Jingle é música, sim. Isso porque depende de criatividade suficiente para formular uma letra e adequá-la a uma melodia. Além disso, o nível de perspicácia precisa ser ainda maior, pois o jingle sempre está chamando atenção para alguma coisa.

Até mais!

O Brasil na Libertadores

http://pordentrodomundodabola.blogspot.com

Rafael Puime disse...

Pra mim, a profissão dos meus sonhos seria ser compositor de Jingles! Uniria as minhas palhaçadas com minha paixão por música! Jingle é música sim!
E ai de quem falar o contrário! UAHuhAU
Grande Abraço!

Vida com trilha sonora. disse...

Tô de volta amigo!
Fazer um Jingle é nada fácil e requer muita criatividade.

Bom post!

Daniel disse...

Pois é... Maria Bethânia, quem diria, com toda aquela beleza também vende sensualidade... Que bom que você gostou da aula e aproveitou a oportunidade! Nem todo aluno sabe aproveitar a mensalidade que tem e nem todo professor é reconhecido pelas oportunidades que oferece. Você vai longe, garoto!

Fernando Maltez disse...

Em primeiro lugar, muito interessante o post. Em segundo, concordo plenamente com a afirmação. Além do desavio da meloldia perfeita e da mensagem a ser passada, o tempo é o maior desafio dessa arte. Conseguir envolver o público em pouco tempo é muita responsabilidade. Por isso, meus parabéns a todos os profissionais que fazem dessa arte nossos sonhos.

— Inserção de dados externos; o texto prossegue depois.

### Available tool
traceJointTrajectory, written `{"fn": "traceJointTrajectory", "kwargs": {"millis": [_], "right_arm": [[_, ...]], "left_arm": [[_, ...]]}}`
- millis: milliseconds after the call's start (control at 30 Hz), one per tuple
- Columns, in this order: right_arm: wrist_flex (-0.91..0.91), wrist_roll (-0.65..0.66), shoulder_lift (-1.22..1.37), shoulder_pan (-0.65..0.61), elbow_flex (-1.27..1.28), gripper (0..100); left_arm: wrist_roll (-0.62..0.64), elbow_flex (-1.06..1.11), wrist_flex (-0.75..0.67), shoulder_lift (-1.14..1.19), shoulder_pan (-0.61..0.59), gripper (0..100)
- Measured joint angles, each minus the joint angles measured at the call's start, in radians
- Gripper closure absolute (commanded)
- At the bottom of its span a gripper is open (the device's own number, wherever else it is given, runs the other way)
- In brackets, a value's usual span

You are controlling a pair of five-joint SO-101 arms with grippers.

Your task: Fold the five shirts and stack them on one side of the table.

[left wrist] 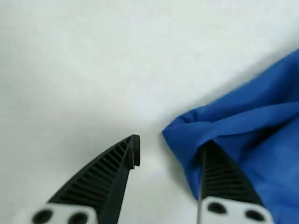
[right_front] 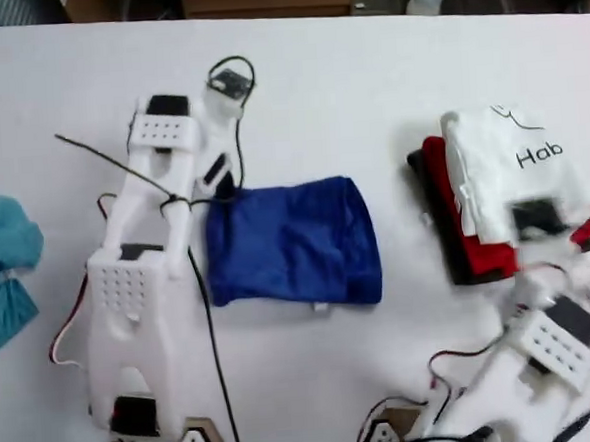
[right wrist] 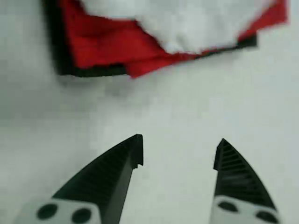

Abração...
Fernando Maltez - 5º Semestre Comunicação Social - IBES

Danilo Moreira disse...

Confesso que sou um pouco por fora dessa area musical, tanto que havia confundido jingle com single...rs

Mas concordo com vc, jingle tb é musica, o que muda é so a finalidade para que ela foi criada, mas sem preconceitos...rs

Essa música da Maria Bethania é linda. Gosto da voz dela. Minha música preferida é aquela acho q de nome "Sonhos".

Qto ao meu poema... ele já tem quase oito anos (o tempo passa...rs), mas na época eu era MUITO fechado e tinha vergonha até de mesmo assumir que escrevia.

Mas sei lá, agradeço a Deus todos os dias por não ter jogado fora os meus textos mais antigos, porque hoje eles me dão muito orgulho e são objetos de um tempo que eu sinto saudades.

É sempre complicado expor coisas dessa época, mas eu te dou um conselho, não sei se vc os tem ainda guardados, mas se ainda tiver seus textos antigos, conserve-os, porque mesmo que nada dali vc considere aproveitavel, vc pode utiliza-lo como base para a criação de um outro texto, ou então, num momento em que te der algum branco, eles podem te salvar.

Vergonha a gente sempre tem, tb pensei várias vezes se não pagaria mico publicando esse poema, mas hj eu me sinto ainda mais orgulhoso por ter escrito ele.

Abçs!!! Pode deixar q irei sim acompanhar o seu blog.

Ja que a gente tá nessa onda, queria muito pedir que voce comentasse um texto especial no marcador "Delírios", procure o nº1.

Abçs!!!

Ireno disse...

Salve!
Também sou aluno do "Tio Daniel",
1º semestre IBES, me chamo Ireno Figuer e sou cantor e compositor.
Ele me mandou esse link e eu quis comentar.
Adorei, parabéns!!!
A música e o jingle se misturam, a duração faz a grande diferença entre os dois, na minha opnião a excelência está no refrão, não é fácil, conduzir a informação melodicamente é para poucos!
Já gravei muitos jingles (campanhas políticas) e adquirir muita experiência nessa área.
Se quiserem conhecer meu trabalho, o som da minha banda (Paralelo4) vejam aqui no my space: www.myspace.com/paralelo4
quem sabe trocaremos idéias um dia.
"Alapalá"

Fabrício Persan disse...

Como fã de Bethânia, minha Voz maior, não garanto a vcs meu caros q ela gravou com intuito comercial do motel, esse jingle aí comentado.
Como boa observadora e compiladora musical do cancioneiro popular, rural ou urbanístico, Beta deve ter escutado tal letra e decidido gravar... bom, são suposições... irei pesquisar melhor isso! hehe...

no mais, axo q vou propor uma aula dessa aos meus professores !! hehe.
abçO

Alcione Torres disse...

É música sim! E às vezes fica mais presente em nossas cabeças que certas outras músicas!